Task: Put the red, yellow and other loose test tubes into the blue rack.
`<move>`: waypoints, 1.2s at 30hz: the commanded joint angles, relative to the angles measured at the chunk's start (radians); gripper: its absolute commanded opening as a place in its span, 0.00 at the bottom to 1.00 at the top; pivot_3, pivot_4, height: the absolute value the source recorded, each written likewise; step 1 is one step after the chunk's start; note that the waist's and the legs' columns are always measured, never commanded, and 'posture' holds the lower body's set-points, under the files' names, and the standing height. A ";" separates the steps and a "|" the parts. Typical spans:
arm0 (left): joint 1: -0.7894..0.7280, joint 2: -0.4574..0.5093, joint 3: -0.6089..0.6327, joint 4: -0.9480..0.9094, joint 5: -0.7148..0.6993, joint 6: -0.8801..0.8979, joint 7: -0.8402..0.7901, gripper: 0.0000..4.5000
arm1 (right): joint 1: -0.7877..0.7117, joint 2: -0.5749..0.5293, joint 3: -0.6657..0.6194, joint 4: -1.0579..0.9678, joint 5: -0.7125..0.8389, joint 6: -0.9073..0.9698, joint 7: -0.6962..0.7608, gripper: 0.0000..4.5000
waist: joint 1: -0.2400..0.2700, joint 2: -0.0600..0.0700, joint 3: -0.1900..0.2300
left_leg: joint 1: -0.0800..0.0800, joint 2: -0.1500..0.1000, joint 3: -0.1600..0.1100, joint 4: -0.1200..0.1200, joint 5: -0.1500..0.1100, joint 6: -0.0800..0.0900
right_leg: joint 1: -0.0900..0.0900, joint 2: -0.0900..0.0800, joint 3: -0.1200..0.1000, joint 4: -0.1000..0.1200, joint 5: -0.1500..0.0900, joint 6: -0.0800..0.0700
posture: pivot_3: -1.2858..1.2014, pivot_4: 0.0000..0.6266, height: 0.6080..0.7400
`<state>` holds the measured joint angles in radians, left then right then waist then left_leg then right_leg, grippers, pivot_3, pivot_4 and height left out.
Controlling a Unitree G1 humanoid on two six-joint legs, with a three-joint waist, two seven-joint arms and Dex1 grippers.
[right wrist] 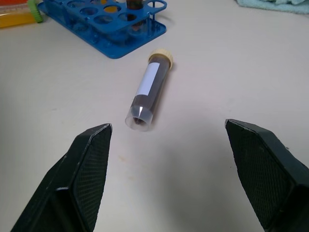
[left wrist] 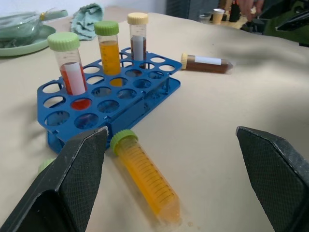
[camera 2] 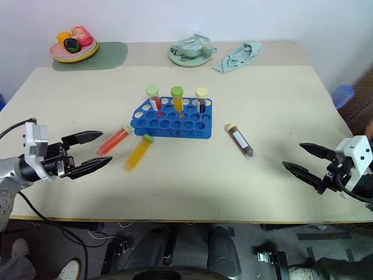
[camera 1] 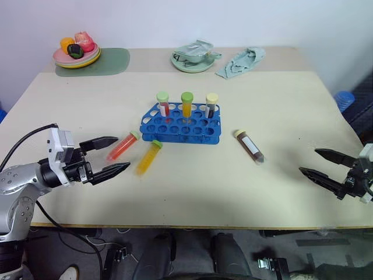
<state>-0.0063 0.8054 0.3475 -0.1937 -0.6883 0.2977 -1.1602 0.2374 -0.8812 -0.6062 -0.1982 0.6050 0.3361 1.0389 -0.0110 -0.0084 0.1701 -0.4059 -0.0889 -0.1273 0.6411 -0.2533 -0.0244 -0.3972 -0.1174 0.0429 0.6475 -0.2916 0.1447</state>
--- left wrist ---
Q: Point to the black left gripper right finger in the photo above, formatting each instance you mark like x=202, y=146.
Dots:
x=277, y=176

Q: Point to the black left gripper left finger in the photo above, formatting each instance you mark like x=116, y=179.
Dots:
x=72, y=178

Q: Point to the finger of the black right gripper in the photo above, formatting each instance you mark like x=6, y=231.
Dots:
x=282, y=12

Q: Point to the orange liquid tube green cap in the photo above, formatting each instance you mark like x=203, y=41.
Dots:
x=108, y=48
x=147, y=174

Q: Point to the brown liquid tube yellow cap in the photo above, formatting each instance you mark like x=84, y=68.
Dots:
x=138, y=36
x=205, y=63

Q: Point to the blue plastic test tube rack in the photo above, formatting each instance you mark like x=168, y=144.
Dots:
x=125, y=91

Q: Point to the red liquid tube green cap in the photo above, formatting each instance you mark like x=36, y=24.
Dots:
x=68, y=65

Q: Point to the person's hand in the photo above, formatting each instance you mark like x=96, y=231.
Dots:
x=248, y=8

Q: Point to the white paper cup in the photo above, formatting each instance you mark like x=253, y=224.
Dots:
x=218, y=15

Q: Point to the light green plate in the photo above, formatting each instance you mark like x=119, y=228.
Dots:
x=24, y=44

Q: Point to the mint green cloth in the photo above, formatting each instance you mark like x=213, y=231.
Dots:
x=88, y=21

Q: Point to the clear plastic wrapped bundle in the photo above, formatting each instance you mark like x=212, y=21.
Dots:
x=24, y=24
-----
Give the number of lines that contain "liquid" in the material above, with no other text.

Task result. 3